O traço particular de Asteroid City é o conforto com que seu autor se permite esticar a matéria da ficção narrativa. Wes Anderson já está acostumado a desafiar a abordagem realista da sétima arte por meio de sua estética ordenada, mas se dispõe a rasgar estes limites ao escancarar o estatuto da peça de ficção (seja teatro, cinema ou qualquer outra) como ela mesma – criação pura. Desse modo, tudo que há de simbólico na instância teatral da narrativa transborda à instância metanarrativa – isto é, a produção da peça. As mazelas e conflitos de Augie Steenbeck são também as de seu ator e cenas da peça são omitidas do longa-metragem para dar vez a conflitos da produção. Um se torna o outro e vice-versa.

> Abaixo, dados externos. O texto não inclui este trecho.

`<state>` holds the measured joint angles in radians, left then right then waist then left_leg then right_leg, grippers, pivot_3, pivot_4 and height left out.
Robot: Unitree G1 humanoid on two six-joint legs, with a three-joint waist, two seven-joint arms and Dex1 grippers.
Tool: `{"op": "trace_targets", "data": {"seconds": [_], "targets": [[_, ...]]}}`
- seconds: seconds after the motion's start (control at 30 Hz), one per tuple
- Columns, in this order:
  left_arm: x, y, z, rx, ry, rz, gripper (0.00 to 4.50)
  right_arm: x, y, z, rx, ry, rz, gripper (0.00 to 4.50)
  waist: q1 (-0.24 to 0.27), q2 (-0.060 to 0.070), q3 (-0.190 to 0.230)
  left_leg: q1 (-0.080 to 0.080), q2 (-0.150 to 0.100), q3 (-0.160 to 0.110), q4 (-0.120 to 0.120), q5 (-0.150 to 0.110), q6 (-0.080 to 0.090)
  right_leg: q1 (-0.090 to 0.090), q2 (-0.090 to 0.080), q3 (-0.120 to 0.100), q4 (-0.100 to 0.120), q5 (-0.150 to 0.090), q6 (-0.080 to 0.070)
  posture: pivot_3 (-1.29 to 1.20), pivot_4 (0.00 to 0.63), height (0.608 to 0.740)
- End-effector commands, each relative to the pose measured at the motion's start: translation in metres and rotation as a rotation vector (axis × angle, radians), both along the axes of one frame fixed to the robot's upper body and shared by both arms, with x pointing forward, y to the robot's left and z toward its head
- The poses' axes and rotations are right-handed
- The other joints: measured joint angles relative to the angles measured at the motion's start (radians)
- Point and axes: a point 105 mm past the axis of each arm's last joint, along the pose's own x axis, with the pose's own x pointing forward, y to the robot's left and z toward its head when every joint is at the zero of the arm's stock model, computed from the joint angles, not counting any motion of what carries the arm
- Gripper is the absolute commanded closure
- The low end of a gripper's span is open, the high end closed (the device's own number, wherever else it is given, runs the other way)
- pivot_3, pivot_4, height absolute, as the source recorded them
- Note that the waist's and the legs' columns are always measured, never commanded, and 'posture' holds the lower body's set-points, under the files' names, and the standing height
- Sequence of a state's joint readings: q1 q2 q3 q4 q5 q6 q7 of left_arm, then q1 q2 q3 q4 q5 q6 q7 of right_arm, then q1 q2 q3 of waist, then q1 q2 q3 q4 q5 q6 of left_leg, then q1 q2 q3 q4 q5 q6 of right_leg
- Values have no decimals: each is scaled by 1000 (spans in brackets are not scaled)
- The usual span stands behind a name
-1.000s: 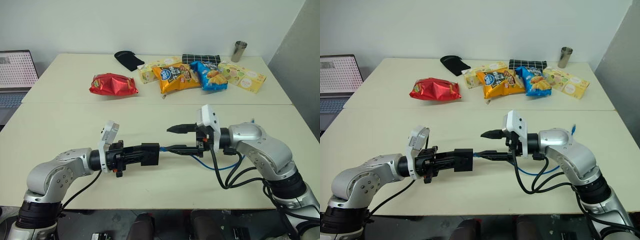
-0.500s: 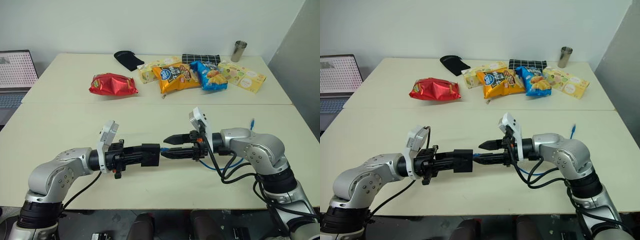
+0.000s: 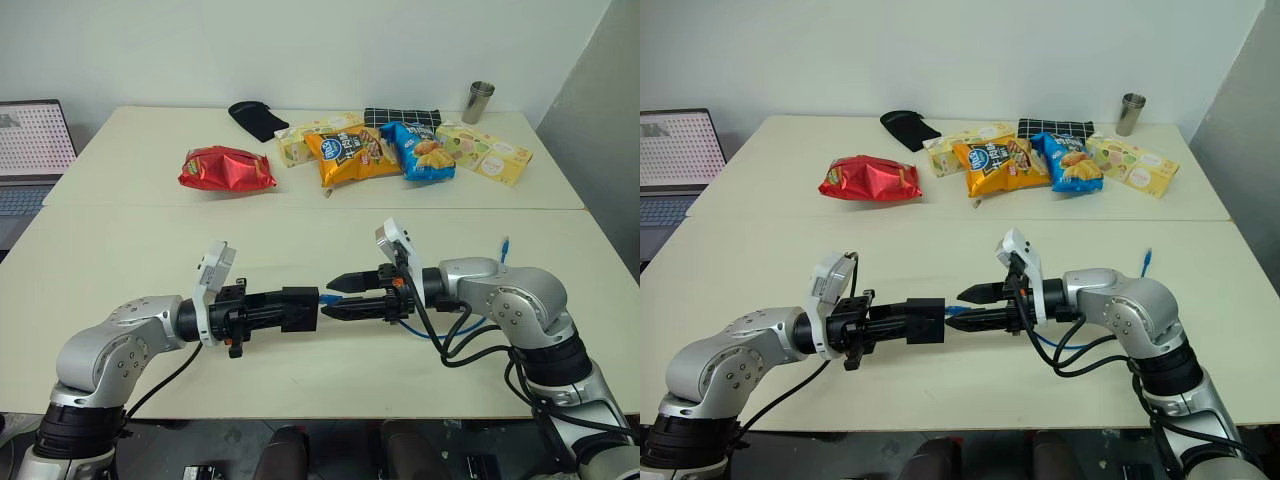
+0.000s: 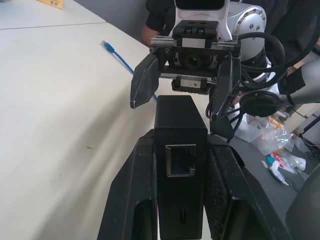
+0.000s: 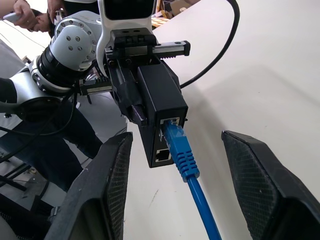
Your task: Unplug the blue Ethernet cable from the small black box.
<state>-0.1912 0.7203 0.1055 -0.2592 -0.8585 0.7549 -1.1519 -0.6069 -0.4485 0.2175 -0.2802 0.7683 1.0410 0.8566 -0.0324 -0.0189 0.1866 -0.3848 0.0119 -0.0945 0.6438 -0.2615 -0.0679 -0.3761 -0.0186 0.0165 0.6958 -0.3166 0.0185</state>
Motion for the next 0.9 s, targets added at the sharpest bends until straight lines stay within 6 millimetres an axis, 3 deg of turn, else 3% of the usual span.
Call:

Se a peça revela a sinceridade do roteiro de Anderson, cuja marca como autor é a declamação das condições mais profundamente humanas que transparecem na linguagem apesar – ou melhor, por meio – do lirismo, a metalinguagem mais óbvia e orgulhosa de si a faz resplandecer. Asteroid City, imitando a estrutura formal do teatro, é divido em atos bem definidos, com pausas e intermissões. A partir do segundo, dentro e fora da peça se misturam. Narrador confunde sua deixa, as personagens exibem profundo conhecimento de seus conflitos internos ou de sua falta de resolução. E como tudo vaza, os subtextos e simbolismos de Asteroid City se completam em suas duas instâncias narrativas. A leve e jovial peça sobre o sentido da vida se torna o retrato de uma vida inteira em busca de respostas que jamais serão dadas. Em uma das sequências mais aterradoras e ao mesmo tempo esperançosas de sua filmografia, Wes Anderson faz o diretor da peça dar um conselho-chave a seu protagonista, inseguro sobre estar atuando da maneira correta:

– (JASON SCHWARTZMANN) Eu ainda não entendo a peça.

– (ADRIEN BRODY) Não importa. Só continue contando a história.

É verdade que Asteroid City apresenta algumas dificuldades de ritmo e demora a engrenar na aventura e nas experimentações metalinguísticas que são seu ponto alto. Contudo, resistir ao início lento pode trazer ao espectador uma obra que permanecerá em sua cabeça para muito além do letreiro de fim.